**WHAT TO DO**
Write out the records again, exactly. Nothing may be dropped.

[Records drawn from a dataset]
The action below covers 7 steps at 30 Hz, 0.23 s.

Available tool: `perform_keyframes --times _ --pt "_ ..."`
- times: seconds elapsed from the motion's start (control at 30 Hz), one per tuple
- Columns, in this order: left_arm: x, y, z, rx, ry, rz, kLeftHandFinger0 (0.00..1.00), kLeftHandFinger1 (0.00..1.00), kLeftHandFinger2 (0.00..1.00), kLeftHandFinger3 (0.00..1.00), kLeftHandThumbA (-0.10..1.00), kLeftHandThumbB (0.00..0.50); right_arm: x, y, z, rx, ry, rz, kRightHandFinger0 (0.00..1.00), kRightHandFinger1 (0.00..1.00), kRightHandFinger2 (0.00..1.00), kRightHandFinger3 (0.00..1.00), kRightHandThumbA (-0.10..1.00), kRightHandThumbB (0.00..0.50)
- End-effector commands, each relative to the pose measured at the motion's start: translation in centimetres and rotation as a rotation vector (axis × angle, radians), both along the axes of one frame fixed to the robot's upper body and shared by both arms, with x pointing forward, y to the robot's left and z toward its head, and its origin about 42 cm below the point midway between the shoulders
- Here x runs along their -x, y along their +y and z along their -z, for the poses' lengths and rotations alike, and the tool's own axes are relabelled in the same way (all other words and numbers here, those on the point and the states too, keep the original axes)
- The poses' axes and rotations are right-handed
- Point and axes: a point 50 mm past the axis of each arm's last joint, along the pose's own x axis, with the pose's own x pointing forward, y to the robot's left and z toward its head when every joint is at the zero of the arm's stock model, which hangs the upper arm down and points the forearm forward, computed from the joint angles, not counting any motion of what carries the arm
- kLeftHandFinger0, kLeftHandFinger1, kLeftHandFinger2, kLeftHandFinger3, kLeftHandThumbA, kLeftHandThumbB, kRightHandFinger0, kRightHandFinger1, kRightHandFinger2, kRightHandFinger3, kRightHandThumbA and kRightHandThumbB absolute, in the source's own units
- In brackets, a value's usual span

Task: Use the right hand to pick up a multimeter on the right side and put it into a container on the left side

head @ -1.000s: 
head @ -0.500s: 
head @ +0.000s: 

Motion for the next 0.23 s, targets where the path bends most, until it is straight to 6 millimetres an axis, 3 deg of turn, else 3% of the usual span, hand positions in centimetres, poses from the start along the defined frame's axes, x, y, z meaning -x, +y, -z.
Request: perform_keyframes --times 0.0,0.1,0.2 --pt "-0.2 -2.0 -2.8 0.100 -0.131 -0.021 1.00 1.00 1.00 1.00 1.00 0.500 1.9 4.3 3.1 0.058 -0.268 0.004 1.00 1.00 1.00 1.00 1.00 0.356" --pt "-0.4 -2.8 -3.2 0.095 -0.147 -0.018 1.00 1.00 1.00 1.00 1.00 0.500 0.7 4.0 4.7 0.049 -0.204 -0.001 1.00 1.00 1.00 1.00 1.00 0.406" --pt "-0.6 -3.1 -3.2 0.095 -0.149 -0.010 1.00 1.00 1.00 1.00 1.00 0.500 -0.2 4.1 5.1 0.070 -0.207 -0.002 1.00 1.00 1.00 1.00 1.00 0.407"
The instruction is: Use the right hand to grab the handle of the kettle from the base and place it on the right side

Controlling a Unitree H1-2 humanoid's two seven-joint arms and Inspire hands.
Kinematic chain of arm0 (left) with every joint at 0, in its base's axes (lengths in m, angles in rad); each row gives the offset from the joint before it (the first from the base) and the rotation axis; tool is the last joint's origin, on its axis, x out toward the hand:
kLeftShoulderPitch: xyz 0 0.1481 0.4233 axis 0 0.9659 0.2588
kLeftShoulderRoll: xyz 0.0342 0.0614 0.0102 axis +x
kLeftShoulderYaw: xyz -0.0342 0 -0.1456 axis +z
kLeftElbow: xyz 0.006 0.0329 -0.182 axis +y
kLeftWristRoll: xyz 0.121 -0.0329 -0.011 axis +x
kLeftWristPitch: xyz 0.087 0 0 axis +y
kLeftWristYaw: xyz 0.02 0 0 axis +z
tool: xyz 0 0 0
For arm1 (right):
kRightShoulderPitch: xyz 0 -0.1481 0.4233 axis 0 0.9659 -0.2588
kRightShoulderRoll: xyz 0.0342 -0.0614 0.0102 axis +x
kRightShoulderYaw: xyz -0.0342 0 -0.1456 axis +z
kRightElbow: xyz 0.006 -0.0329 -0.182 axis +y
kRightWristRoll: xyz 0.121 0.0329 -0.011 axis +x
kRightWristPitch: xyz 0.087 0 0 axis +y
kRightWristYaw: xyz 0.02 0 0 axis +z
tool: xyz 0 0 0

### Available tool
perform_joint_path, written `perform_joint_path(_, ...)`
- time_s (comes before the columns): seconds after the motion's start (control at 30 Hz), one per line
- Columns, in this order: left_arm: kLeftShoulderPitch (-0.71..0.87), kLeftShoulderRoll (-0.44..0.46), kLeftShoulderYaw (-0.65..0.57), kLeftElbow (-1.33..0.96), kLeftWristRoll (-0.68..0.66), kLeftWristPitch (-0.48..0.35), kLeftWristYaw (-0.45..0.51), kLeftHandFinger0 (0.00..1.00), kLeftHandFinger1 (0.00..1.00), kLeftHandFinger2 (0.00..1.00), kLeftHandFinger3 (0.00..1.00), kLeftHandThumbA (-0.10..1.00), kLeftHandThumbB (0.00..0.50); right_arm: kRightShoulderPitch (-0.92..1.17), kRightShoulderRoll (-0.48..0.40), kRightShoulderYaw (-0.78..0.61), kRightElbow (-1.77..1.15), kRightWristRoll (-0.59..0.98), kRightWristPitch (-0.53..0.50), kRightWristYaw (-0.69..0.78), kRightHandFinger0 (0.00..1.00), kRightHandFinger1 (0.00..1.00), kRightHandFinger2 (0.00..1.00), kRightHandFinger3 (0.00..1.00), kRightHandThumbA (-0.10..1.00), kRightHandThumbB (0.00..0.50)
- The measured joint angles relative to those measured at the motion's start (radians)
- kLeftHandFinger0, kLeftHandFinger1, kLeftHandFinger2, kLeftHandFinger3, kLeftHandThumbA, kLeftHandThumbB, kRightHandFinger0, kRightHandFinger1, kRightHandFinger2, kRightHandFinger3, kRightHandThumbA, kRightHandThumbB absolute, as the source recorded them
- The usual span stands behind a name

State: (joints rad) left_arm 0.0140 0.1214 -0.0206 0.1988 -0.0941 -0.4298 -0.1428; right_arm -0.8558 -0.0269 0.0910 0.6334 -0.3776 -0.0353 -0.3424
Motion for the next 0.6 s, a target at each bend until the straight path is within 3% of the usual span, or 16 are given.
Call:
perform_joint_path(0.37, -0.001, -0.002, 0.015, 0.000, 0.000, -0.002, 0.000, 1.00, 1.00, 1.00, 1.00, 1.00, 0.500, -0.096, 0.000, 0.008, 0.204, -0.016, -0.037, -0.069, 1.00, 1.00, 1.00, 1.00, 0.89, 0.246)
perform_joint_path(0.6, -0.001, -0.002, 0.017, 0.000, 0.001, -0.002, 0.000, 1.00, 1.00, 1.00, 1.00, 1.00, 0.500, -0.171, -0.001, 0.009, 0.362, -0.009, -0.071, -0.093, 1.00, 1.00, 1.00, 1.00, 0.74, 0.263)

**SOLUTION TO THIS EXERCISE**
The action below covers 7 steps at 30 Hz, 0.23 s.

Available tool: `perform_keyframes --times _ --pt "_ ..."`
- times: seconds elapsed from the motion's start (control at 30 Hz), one per tuple
- Columns, in this order: left_arm: x, y, z, rx, ry, rz, kLeftHandFinger0 (0.00..1.00), kLeftHandFinger1 (0.00..1.00), kLeftHandFinger2 (0.00..1.00), kLeftHandFinger3 (0.00..1.00), kLeftHandThumbA (-0.10..1.00), kLeftHandThumbB (0.00..0.50); right_arm: x, y, z, rx, ry, rz, kRightHandFinger0 (0.00..1.00), kRightHandFinger1 (0.00..1.00), kRightHandFinger2 (0.00..1.00), kRightHandFinger3 (0.00..1.00), kRightHandThumbA (-0.10..1.00), kRightHandThumbB (0.00..0.50)
- End-effector commands, each relative to the pose measured at the motion's start: translation in centimetres and rotation as a rotation vector (axis × angle, radians), both along the axes of one frame fixed to the robot's upper body and shared by both arms, with x pointing forward, y to the robot's left and z toward its head, and its origin about 42 cm below the point midway between the shoulders
- Here x runs along their -x, y along their +y and z along their -z, for the poses' lengths and rotations alike, and the tool's own axes are relabelled in the same way (all other words and numbers here, those on the point and the states too, keep the original axes)
- The poses' axes and rotations are right-handed
- Point and axes: a point 50 mm past the axis of each arm's last joint, along the pose's own x axis, with the pose's own x pointing forward, y to the robot's left and z toward its head when every joint is at the zero of the arm's stock model, which hangs the upper arm down and points the forearm forward, computed from the joint angles, not counting any motion of what carries the arm
- kLeftHandFinger0, kLeftHandFinger1, kLeftHandFinger2, kLeftHandFinger3, kLeftHandThumbA, kLeftHandThumbB, kRightHandFinger0, kRightHandFinger1, kRightHandFinger2, kRightHandFinger3, kRightHandThumbA and kRightHandThumbB absolute, in the source's own units
- In brackets, a value's usual span

Task: Use the right hand to pick up a multimeter on the right side and put it into a container on the left side

head @ -1.000s: 
head @ -0.500s: 
head @ +0.000s: 

Motion for the next 0.23 s, targets where the path bends most, until it is straight to 6 millimetres an axis, 3 deg of turn, else 3% of the usual span, hand positions in centimetres, poses from the start along the defined frame's axes, x, y, z meaning -x, +y, -z.
Request: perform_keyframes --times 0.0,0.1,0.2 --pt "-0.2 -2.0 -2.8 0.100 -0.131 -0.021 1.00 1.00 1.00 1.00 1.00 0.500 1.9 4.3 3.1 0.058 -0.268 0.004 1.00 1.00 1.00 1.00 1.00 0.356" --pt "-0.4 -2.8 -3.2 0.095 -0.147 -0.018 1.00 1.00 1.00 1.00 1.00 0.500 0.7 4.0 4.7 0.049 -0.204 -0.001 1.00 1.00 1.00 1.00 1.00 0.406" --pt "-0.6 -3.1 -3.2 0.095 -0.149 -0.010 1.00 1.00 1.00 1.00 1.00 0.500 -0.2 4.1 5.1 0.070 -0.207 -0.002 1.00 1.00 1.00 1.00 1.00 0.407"
The instruction is: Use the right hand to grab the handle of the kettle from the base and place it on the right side

Controlling a Unitree H1-2 humanoid's two seven-joint arms and Inspire hands.
Kinematic chain of arm0 (left) with every joint at 0, in its base's axes (lengths in m, angles in rad); each row gives the offset from the joint before it (the first from the base) and the rotation axis; tool is the last joint's origin, on its axis, x out toward the hand:
kLeftShoulderPitch: xyz 0 0.1481 0.4233 axis 0 0.9659 0.2588
kLeftShoulderRoll: xyz 0.0342 0.0614 0.0102 axis +x
kLeftShoulderYaw: xyz -0.0342 0 -0.1456 axis +z
kLeftElbow: xyz 0.006 0.0329 -0.182 axis +y
kLeftWristRoll: xyz 0.121 -0.0329 -0.011 axis +x
kLeftWristPitch: xyz 0.087 0 0 axis +y
kLeftWristYaw: xyz 0.02 0 0 axis +z
tool: xyz 0 0 0
For arm1 (right):
kRightShoulderPitch: xyz 0 -0.1481 0.4233 axis 0 0.9659 -0.2588
kRightShoulderRoll: xyz 0.0342 -0.0614 0.0102 axis +x
kRightShoulderYaw: xyz -0.0342 0 -0.1456 axis +z
kRightElbow: xyz 0.006 -0.0329 -0.182 axis +y
kRightWristRoll: xyz 0.121 0.0329 -0.011 axis +x
kRightWristPitch: xyz 0.087 0 0 axis +y
kRightWristYaw: xyz 0.02 0 0 axis +z
tool: xyz 0 0 0

### Available tool
perform_joint_path, written `perform_joint_path(_, ...)`
- time_s (comes before the columns): seconds after the motion's start (control at 30 Hz), one per line
- Columns, in this order: left_arm: kLeftShoulderPitch (-0.71..0.87), kLeftShoulderRoll (-0.44..0.46), kLeftShoulderYaw (-0.65..0.57), kLeftElbow (-1.33..0.96), kLeftWristRoll (-0.68..0.66), kLeftWristPitch (-0.48..0.35), kLeftWristYaw (-0.45..0.51), kLeftHandFinger0 (0.00..1.00), kLeftHandFinger1 (0.00..1.00), kLeftHandFinger2 (0.00..1.00), kLeftHandFinger3 (0.00..1.00), kLeftHandThumbA (-0.10..1.00), kLeftHandThumbB (0.00..0.50); right_arm: kRightShoulderPitch (-0.92..1.17), kRightShoulderRoll (-0.48..0.40), kRightShoulderYaw (-0.78..0.61), kRightElbow (-1.77..1.15), kRightWristRoll (-0.59..0.98), kRightWristPitch (-0.53..0.50), kRightWristYaw (-0.69..0.78), kRightHandFinger0 (0.00..1.00), kRightHandFinger1 (0.00..1.00), kRightHandFinger2 (0.00..1.00), kRightHandFinger3 (0.00..1.00), kRightHandThumbA (-0.10..1.00), kRightHandThumbB (0.00..0.50)
- The measured joint angles relative to those measured at the motion's start (radians)
- kLeftHandFinger0, kLeftHandFinger1, kLeftHandFinger2, kLeftHandFinger3, kLeftHandThumbA, kLeftHandThumbB, kRightHandFinger0, kRightHandFinger1, kRightHandFinger2, kRightHandFinger3, kRightHandThumbA, kRightHandThumbB absolute, as the source recorded them
- The usual span stands behind a name

State: (joints rad) left_arm 0.0140 0.1214 -0.0206 0.1988 -0.0941 -0.4298 -0.1428; right_arm -0.8558 -0.0269 0.0910 0.6334 -0.3776 -0.0353 -0.3424
Motion for the next 0.6 s, a target at each bend until the straight path is within 3% of the usual span, or 16 are given.
Call:
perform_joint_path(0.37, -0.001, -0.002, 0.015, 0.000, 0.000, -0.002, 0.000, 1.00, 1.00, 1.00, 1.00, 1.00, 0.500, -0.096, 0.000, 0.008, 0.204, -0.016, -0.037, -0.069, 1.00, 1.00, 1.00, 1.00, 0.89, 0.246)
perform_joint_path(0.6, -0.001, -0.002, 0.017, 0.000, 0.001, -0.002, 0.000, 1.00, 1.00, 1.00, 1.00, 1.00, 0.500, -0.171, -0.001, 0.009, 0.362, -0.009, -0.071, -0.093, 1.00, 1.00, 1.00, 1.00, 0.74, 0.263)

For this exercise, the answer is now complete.